= TRY IT =
Please reproduce the listing below exactly, leaving out every picture.

-------- RECORDED INFORMATION --------

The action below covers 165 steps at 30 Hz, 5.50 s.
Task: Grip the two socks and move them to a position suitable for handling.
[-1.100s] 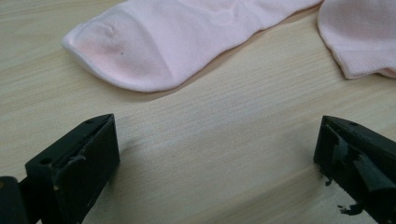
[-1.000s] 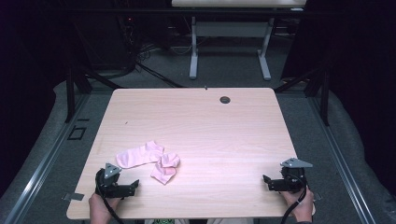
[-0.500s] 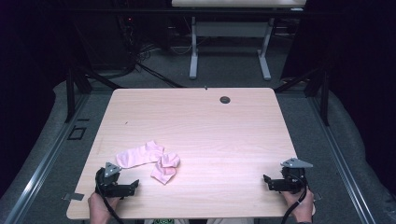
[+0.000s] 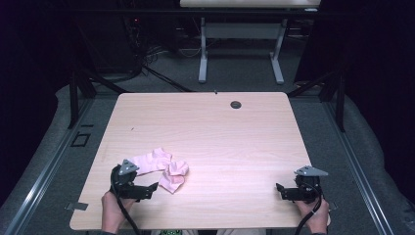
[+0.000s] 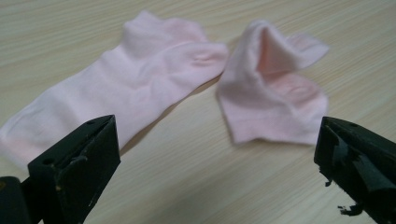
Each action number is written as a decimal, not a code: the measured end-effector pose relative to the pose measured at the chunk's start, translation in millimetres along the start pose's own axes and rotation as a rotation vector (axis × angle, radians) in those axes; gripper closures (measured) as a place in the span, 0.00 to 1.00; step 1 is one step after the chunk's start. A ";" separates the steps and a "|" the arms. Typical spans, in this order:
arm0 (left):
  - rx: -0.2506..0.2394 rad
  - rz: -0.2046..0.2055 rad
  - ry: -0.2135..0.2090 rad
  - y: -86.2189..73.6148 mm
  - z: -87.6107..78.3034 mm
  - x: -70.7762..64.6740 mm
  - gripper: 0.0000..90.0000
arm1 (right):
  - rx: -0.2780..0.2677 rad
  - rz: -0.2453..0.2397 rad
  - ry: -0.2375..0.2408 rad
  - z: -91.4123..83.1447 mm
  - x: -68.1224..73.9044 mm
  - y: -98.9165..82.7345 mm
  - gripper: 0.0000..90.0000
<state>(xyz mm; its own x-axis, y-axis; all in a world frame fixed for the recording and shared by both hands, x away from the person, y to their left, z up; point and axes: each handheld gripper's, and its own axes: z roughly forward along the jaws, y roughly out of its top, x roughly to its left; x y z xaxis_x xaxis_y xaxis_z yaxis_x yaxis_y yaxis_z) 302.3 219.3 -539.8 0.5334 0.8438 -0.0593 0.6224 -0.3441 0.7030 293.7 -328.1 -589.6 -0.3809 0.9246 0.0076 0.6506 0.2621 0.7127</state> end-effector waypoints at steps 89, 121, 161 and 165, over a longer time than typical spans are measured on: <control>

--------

= EXPECTED ANSWER =
The action below covers 165 steps at 30 Hz, 5.50 s.
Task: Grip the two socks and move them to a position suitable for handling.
[-1.100s] 
[-1.000s] 
[-0.500s] 
[+0.000s] 
[+0.000s] 
Each action number is written as a decimal, not a code: the measured end-effector pose relative to the pose measured at the chunk's start, translation in millimetres along the start pose's own axes and rotation as a rotation vector (axis × angle, radians) in those axes; gripper closures (measured) as a place in the span, 0.00 to 1.00; step 1 is one step after the chunk's start. A ";" separates the steps and a "|" the arms. Typical spans, in this order:
arm0 (left):
  - rx: -0.2506..0.2394 rad
  - rz: -0.2046..0.2055 rad
  - ry: -0.2135..0.2090 rad
  - y: -86.2189..73.6148 mm
  - z: -87.6107..78.3034 mm
  - x: -70.7762..64.6740 mm
  - gripper: 0.0000..90.0000
arm1 (right):
  - rx: -0.2780..0.2677 rad
  - rz: -0.2453..0.2397 rad
  - ry: -0.2375..0.2408 rad
  - z: -91.4123..83.1447 mm
  - x: -68.1224..73.9044 mm
  - y: -98.9165..82.7345 mm
  - gripper: 0.0000..90.0000
<state>(xyz mm; its own x-axis, y-axis; all in a world frame fixed for the recording and shared by both hands, x away from the person, y to their left, z up; point and axes: each handheld gripper's, and its own axes: z roughly forward along the jaws, y roughly out of its top, x roughly to its left; x y z xaxis_x xaxis_y xaxis_z yaxis_x yaxis_y yaxis_z) 302.3 219.3 -539.8 0.5334 0.8438 -0.0593 0.6224 -0.3441 0.7030 293.7 -328.1 -589.6 -0.3809 0.9246 0.0076 0.6506 0.2621 0.7127</state> end-effector waypoints at steps 89, 121, 161 and 165, over a longer time than typical spans are measured on: <control>

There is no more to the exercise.